Start of INFORMATION GIVEN
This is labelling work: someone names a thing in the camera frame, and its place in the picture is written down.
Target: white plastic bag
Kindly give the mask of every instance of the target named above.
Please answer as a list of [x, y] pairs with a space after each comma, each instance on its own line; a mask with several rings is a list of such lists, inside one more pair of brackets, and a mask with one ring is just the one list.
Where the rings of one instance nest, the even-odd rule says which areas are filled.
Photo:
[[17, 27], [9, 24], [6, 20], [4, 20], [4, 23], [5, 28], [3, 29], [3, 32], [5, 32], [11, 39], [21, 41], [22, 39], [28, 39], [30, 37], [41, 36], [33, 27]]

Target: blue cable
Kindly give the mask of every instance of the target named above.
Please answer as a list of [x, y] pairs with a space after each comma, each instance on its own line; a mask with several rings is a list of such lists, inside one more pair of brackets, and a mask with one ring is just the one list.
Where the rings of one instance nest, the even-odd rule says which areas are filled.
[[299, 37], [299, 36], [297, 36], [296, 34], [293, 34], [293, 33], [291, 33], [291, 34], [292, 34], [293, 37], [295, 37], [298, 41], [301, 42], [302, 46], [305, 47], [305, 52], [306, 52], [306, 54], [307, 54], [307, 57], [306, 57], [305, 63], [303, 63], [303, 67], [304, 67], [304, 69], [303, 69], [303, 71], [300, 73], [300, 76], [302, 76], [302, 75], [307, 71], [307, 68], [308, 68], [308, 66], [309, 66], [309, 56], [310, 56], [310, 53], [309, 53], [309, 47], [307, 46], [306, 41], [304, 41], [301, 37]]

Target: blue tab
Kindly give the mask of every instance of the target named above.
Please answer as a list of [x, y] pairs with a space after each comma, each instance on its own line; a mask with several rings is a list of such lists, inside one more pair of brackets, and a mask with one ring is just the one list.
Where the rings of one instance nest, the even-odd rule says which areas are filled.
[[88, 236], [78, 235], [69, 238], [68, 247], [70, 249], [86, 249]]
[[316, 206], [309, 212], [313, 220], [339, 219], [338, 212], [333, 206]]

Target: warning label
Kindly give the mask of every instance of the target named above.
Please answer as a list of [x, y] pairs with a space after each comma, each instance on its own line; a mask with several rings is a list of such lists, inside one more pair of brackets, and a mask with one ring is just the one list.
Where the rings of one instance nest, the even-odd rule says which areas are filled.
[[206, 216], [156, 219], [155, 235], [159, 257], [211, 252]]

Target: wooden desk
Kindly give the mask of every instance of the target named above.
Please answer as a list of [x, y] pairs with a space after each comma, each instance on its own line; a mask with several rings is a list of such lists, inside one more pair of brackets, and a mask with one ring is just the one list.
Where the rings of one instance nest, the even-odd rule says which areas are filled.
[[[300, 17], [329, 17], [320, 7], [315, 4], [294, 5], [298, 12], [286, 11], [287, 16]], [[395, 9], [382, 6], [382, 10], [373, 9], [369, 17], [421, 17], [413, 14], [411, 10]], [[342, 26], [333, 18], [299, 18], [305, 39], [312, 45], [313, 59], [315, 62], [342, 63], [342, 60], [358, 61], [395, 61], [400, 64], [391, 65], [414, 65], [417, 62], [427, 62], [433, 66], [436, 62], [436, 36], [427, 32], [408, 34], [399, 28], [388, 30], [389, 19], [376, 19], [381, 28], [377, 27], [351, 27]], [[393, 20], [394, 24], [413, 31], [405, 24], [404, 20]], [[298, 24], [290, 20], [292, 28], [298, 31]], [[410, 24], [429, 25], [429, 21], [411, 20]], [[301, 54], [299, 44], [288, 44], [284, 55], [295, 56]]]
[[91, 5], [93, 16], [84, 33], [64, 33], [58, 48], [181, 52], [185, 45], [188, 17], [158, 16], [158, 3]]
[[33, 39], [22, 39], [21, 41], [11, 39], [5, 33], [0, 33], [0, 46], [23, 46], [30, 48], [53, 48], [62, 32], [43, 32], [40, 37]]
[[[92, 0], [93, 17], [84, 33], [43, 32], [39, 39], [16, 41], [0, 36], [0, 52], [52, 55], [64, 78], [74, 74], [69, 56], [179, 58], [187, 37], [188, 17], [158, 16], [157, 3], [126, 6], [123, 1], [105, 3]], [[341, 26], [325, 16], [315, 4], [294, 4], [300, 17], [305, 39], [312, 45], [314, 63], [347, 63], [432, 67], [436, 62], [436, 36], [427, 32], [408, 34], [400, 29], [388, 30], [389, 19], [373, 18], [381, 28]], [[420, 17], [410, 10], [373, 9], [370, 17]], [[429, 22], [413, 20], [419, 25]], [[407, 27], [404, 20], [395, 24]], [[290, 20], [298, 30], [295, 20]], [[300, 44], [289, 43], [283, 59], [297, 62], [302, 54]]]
End of INFORMATION GIVEN
▶ _EXERCISE GOAL_
The records above are to be transcribed exactly and completely.

▶ _RESULT OF THIS TASK_
This is labelling work: someone names a thing in the camera frame, and its place in the picture is written down.
Target: white plastic bag
Kindly give the mask of every instance of the target named above.
Please answer as a list of [x, y] pairs with a space after each comma, each instance on its own line; a mask with several rings is a list of such lists, inside one more pair of brackets, and a mask with one ring is just the one list.
Where the rings of one instance nest, the even-odd rule says which areas are filled.
Photo:
[[17, 27], [9, 24], [6, 20], [4, 20], [4, 23], [5, 28], [3, 29], [3, 32], [5, 32], [11, 39], [21, 41], [22, 39], [28, 39], [30, 37], [41, 36], [33, 27]]

Target: blue cable
Kindly give the mask of every instance of the target named above.
Please answer as a list of [x, y] pairs with a space after each comma, each instance on its own line; a mask with several rings is a list of such lists, inside one more pair of brackets, and a mask with one ring is just the one list.
Where the rings of one instance nest, the even-odd rule says which areas are filled.
[[299, 37], [299, 36], [297, 36], [296, 34], [293, 34], [293, 33], [291, 33], [291, 34], [292, 34], [293, 37], [295, 37], [298, 41], [301, 42], [302, 46], [305, 47], [305, 52], [306, 52], [306, 54], [307, 54], [307, 57], [306, 57], [305, 63], [303, 63], [303, 67], [304, 67], [304, 69], [303, 69], [303, 71], [300, 73], [300, 76], [302, 76], [302, 75], [307, 71], [307, 68], [308, 68], [308, 66], [309, 66], [309, 56], [310, 56], [310, 53], [309, 53], [309, 47], [307, 46], [306, 41], [304, 41], [301, 37]]

Target: blue tab
Kindly give the mask of every instance of the target named above.
Please answer as a list of [x, y] pairs with a space after each comma, each instance on its own line; a mask with several rings is a list of such lists, inside one more pair of brackets, and a mask with one ring is just the one list.
Where the rings of one instance nest, the even-odd rule says which areas are filled.
[[88, 236], [78, 235], [69, 238], [68, 247], [70, 249], [86, 249]]
[[316, 206], [309, 212], [313, 220], [339, 219], [338, 212], [333, 206]]

Target: warning label
Kindly give the mask of every instance of the target named above.
Please answer as a list of [x, y] pairs with a space after each comma, each instance on its own line; a mask with several rings is a list of such lists, inside one more pair of brackets, and a mask with one ring is just the one list.
Where the rings of one instance nest, the even-odd rule says which areas are filled.
[[206, 216], [156, 219], [155, 235], [159, 257], [211, 252]]

Target: wooden desk
Kindly give the mask of every instance of the target named above.
Please answer as a list of [x, y] pairs with a space after each comma, each instance on its own line; a mask with several rings is a list of such lists, inside one more pair of brackets, and a mask with one ring is just the one list.
Where the rings of one instance nest, the even-odd rule says which areas are filled.
[[[300, 17], [329, 17], [320, 7], [315, 4], [294, 5], [298, 12], [286, 11], [287, 16]], [[395, 9], [382, 6], [382, 10], [373, 9], [369, 17], [421, 17], [413, 14], [411, 10]], [[342, 26], [333, 18], [299, 18], [305, 39], [312, 45], [313, 59], [315, 62], [342, 63], [342, 60], [358, 61], [395, 61], [400, 64], [391, 65], [414, 65], [417, 62], [427, 62], [433, 66], [436, 62], [436, 36], [427, 32], [408, 34], [399, 28], [388, 30], [389, 19], [376, 19], [381, 28], [377, 27], [351, 27]], [[393, 20], [394, 24], [413, 31], [405, 24], [404, 20]], [[298, 24], [290, 20], [292, 28], [298, 31]], [[410, 24], [429, 25], [429, 21], [411, 20]], [[301, 54], [299, 44], [288, 44], [284, 55], [295, 56]]]
[[91, 5], [93, 16], [84, 33], [64, 33], [58, 48], [181, 52], [185, 45], [188, 17], [158, 16], [158, 3]]
[[33, 39], [22, 39], [21, 41], [11, 39], [5, 33], [0, 33], [0, 46], [23, 46], [30, 48], [53, 48], [62, 32], [43, 32], [40, 37]]
[[[92, 0], [93, 17], [84, 33], [43, 32], [39, 39], [16, 41], [0, 36], [0, 52], [52, 55], [64, 78], [74, 74], [69, 56], [179, 58], [187, 37], [188, 17], [158, 16], [157, 3], [126, 6], [123, 1], [105, 3]], [[341, 26], [325, 16], [315, 4], [294, 4], [300, 17], [305, 39], [312, 45], [314, 63], [347, 63], [432, 67], [436, 62], [436, 36], [427, 32], [408, 34], [400, 29], [388, 30], [389, 19], [373, 18], [381, 28]], [[420, 17], [410, 10], [373, 9], [370, 17]], [[429, 22], [413, 20], [419, 25]], [[407, 27], [404, 20], [395, 24]], [[290, 20], [298, 30], [295, 20]], [[300, 44], [289, 43], [283, 59], [297, 62], [302, 54]]]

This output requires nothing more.